I'm adding the following cross-reference table to my SQL Server-hosted DB:

company_id bigint not null (FK)
org_path nvarchar (2048) not null

The company_id field refers to the id field in another table (in which it's the primary key).

Given that there can also be multiple records with the same company_id, any primary key would have to use both fields. However, I'm unable to create a key using both fields because org_path is too long for SQL Server.

As for org_path, this is the only table in which it exists. There's every likelihood that queries to this table will be asking for either all entries or all org_path entries by company_id. Or to put it another way, it looks doubtful that this table will ever be queried by org_path. Furthermore, it's unlikely that org_path will be updated, and more likely inserted and – probably rarely – deleted.

I expect that the total number of rows will be in the low thousands.

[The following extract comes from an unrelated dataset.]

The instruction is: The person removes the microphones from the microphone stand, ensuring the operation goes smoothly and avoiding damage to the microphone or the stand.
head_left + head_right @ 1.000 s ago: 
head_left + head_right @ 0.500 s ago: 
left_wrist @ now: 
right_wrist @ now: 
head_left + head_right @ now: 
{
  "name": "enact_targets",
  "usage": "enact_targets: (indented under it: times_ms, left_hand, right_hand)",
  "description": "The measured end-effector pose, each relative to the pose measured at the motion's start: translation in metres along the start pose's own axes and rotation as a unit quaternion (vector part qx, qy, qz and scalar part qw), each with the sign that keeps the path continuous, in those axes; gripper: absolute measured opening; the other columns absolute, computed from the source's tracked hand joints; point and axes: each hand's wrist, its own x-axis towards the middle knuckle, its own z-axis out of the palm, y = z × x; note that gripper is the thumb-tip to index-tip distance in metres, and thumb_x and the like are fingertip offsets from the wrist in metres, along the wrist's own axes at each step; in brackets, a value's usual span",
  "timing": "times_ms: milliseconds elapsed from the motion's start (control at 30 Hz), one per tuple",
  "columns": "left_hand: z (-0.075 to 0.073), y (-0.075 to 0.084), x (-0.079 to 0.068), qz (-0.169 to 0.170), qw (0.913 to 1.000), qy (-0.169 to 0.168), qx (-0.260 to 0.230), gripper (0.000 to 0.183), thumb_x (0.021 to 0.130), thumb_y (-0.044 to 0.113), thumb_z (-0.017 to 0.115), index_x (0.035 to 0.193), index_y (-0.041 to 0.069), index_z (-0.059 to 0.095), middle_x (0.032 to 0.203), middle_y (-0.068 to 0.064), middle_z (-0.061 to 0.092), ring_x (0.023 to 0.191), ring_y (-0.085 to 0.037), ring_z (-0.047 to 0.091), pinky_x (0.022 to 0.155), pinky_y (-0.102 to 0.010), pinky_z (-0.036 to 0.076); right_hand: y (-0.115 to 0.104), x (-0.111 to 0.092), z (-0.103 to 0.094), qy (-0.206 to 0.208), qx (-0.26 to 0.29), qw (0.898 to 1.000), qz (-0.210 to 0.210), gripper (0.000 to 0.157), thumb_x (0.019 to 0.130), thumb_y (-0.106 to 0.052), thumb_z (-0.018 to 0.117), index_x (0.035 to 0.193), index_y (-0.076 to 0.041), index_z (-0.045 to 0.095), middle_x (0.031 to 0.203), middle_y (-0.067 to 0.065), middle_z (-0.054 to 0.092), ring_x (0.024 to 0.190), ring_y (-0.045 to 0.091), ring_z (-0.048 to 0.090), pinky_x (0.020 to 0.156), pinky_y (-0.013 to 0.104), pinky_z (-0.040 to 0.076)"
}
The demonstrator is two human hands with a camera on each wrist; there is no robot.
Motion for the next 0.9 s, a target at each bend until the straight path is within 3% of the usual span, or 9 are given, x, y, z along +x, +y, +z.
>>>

Also, the reason it's nvarchar (2048) is because the value has to mimic that in a third-party DB. A typical example will be something like

\Translation Providers\[customer name]\[order name]\

and can contain diacritics.

So my question is this: would it be more efficient to add an auto-increment id field and use that in conjunction with company_id as the primary key, or would it add unnecessary overhead – and does the fact that company_id is the primary key in another table have any effect here?

Best Answer

For a non-unique clustered index on comany_id alone, SQL Server will automatically add a 4 byte integer uniqueifier to all duplicate (i.e. second and subsequent for a key value) clustered index keys to make it unique. This is not exposed to the user though.

The advantage of adding your own unique identifier as a secondary key column is that you can then still seek by company_id but also seek to individual rows more efficiently (using company_id, identitycol rather than company_id with a residual predicate on org_path). The clustered index would then be unique on company_id, identitycol, so no hidden uniqueifiers would be added.

Also, if you end up with duplicates for (company_id,org_path), having the explicit identity column (a sort of "exposed uniqueifier") will make it easier to target just one of them for delete or update.